EXERCISE DETAILS:
Look through the records below and copy each line that includes the word "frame".
==== GIVEN DATA
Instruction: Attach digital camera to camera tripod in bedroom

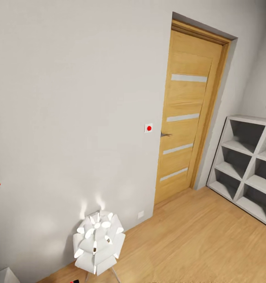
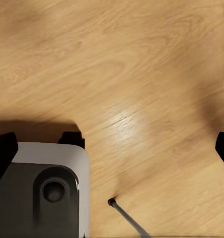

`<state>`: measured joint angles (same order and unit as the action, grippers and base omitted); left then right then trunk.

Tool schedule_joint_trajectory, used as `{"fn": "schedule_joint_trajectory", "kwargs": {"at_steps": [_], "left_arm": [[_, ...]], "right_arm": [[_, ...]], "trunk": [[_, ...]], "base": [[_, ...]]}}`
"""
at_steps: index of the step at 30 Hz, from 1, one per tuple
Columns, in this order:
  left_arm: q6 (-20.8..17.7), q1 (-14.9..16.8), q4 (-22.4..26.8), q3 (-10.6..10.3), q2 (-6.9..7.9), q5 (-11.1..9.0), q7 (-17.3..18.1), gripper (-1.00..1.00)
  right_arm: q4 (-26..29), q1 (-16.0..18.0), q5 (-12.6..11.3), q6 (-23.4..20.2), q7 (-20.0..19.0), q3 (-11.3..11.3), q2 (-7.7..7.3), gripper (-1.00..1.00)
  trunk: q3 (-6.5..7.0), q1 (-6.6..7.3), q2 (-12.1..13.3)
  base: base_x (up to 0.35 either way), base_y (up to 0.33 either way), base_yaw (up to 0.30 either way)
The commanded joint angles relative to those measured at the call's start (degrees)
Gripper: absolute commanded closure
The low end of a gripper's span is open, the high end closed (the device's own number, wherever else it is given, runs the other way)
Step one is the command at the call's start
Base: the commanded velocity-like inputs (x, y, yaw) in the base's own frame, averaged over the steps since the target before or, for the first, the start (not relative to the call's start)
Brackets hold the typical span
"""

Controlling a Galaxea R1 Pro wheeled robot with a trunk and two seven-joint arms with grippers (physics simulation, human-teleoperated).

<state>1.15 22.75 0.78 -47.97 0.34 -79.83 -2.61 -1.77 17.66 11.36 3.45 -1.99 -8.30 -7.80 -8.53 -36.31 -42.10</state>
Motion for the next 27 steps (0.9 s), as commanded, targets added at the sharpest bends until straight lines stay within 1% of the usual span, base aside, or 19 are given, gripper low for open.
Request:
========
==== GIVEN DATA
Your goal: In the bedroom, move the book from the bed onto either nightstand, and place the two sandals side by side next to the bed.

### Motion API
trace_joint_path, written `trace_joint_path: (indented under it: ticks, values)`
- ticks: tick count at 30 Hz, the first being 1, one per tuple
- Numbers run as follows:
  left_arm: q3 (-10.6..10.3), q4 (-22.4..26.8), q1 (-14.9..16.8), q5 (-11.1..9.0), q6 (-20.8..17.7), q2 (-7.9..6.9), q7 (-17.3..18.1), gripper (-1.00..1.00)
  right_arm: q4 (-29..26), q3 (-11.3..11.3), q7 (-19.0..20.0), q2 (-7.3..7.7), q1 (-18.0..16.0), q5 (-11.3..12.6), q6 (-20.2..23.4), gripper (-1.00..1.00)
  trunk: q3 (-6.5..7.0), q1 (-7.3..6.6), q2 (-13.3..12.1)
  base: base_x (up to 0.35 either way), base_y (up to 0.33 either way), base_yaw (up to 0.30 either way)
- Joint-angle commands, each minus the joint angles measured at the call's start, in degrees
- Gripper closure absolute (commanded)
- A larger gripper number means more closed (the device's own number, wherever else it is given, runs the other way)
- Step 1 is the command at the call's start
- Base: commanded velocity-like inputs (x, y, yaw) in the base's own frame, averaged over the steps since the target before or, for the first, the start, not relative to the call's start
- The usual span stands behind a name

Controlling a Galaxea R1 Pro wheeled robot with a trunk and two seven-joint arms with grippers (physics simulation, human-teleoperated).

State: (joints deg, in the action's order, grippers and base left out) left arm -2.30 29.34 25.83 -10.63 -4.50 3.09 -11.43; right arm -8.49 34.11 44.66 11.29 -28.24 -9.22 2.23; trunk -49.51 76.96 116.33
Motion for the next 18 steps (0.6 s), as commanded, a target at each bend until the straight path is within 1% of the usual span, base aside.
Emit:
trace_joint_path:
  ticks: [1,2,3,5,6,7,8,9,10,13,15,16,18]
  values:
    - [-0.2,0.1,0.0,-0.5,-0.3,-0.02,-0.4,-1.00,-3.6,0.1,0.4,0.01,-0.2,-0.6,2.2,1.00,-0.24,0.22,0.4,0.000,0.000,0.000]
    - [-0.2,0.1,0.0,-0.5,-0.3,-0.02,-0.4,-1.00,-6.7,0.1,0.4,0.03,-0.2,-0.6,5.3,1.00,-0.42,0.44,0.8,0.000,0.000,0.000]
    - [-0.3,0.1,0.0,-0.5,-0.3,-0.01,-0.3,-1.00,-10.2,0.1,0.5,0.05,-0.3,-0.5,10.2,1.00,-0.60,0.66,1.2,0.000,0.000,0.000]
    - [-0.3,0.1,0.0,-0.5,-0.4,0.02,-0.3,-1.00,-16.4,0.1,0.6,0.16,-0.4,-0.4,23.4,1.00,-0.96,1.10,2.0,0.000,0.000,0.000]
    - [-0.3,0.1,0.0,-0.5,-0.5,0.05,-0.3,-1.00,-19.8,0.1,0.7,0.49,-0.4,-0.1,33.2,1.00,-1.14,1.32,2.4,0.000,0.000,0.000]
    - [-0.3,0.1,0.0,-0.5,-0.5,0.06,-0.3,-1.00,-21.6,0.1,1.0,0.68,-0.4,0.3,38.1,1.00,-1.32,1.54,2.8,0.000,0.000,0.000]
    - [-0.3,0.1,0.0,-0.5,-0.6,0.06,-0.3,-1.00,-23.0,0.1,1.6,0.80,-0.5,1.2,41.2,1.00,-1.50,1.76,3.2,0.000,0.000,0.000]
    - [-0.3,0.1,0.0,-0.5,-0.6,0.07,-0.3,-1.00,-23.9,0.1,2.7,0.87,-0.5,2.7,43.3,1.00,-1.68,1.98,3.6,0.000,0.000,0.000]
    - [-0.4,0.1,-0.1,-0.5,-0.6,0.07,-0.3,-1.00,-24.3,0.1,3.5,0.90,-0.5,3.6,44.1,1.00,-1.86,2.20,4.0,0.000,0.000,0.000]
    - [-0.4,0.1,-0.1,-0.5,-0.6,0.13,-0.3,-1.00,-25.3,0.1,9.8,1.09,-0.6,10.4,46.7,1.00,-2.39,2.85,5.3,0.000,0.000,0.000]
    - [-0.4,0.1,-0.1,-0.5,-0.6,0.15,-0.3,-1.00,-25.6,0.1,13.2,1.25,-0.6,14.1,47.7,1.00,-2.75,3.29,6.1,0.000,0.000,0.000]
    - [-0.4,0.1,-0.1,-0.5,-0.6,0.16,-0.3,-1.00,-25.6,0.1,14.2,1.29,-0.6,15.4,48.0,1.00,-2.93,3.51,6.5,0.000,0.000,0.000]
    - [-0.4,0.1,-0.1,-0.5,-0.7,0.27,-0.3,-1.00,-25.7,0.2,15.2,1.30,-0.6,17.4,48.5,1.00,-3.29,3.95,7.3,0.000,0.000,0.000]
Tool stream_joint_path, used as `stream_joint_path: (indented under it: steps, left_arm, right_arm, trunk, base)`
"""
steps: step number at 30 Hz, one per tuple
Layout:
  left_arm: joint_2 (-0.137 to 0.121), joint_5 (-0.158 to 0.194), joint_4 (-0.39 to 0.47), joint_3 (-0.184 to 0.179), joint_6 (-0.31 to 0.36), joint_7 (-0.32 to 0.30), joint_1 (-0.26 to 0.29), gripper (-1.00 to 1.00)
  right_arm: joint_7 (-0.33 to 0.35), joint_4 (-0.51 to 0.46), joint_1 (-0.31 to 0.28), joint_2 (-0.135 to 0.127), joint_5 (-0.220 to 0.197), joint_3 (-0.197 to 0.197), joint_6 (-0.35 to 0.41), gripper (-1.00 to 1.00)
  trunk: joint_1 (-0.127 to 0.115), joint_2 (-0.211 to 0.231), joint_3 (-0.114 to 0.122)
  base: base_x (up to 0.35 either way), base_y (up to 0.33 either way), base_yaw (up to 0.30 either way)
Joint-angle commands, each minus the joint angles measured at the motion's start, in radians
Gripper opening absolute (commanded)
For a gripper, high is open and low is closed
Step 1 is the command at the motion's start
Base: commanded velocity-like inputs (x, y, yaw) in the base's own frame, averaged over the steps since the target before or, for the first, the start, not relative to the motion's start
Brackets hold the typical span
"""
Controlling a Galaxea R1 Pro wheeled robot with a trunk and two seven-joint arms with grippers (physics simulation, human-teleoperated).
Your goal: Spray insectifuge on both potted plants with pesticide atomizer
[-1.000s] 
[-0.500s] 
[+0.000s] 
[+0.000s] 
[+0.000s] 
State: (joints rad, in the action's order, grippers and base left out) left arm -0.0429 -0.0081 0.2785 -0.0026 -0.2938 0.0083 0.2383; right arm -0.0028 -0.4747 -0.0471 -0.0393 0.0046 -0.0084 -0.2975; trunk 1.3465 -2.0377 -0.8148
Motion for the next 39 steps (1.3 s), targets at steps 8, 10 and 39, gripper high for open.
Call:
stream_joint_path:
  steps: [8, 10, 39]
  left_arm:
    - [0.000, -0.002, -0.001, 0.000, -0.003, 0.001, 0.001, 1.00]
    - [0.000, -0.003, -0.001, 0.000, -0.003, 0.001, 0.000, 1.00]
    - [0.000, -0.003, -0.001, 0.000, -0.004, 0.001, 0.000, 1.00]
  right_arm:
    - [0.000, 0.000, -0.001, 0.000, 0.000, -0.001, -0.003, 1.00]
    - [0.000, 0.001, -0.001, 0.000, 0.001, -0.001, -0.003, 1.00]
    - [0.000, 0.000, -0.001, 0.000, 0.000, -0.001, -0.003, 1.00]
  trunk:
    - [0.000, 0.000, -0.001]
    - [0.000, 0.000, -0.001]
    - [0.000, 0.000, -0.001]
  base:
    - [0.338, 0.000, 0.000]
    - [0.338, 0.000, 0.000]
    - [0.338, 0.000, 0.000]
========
ANSWER SPACE:
Base: the commanded velocity-like inputs (x, y, yaw) in the base's own frame, averaged over the steps since the target before or, for the first, the start (not relative to the call's start)
- Base: commanded velocity-like inputs (x, y, yaw) in the base's own frame, averaged over the steps since the target before or, for the first, the start, not relative to the call's start
Base: commanded velocity-like inputs (x, y, yaw) in the base's own frame, averaged over the steps since the target before or, for the first, the start, not relative to the motion's start

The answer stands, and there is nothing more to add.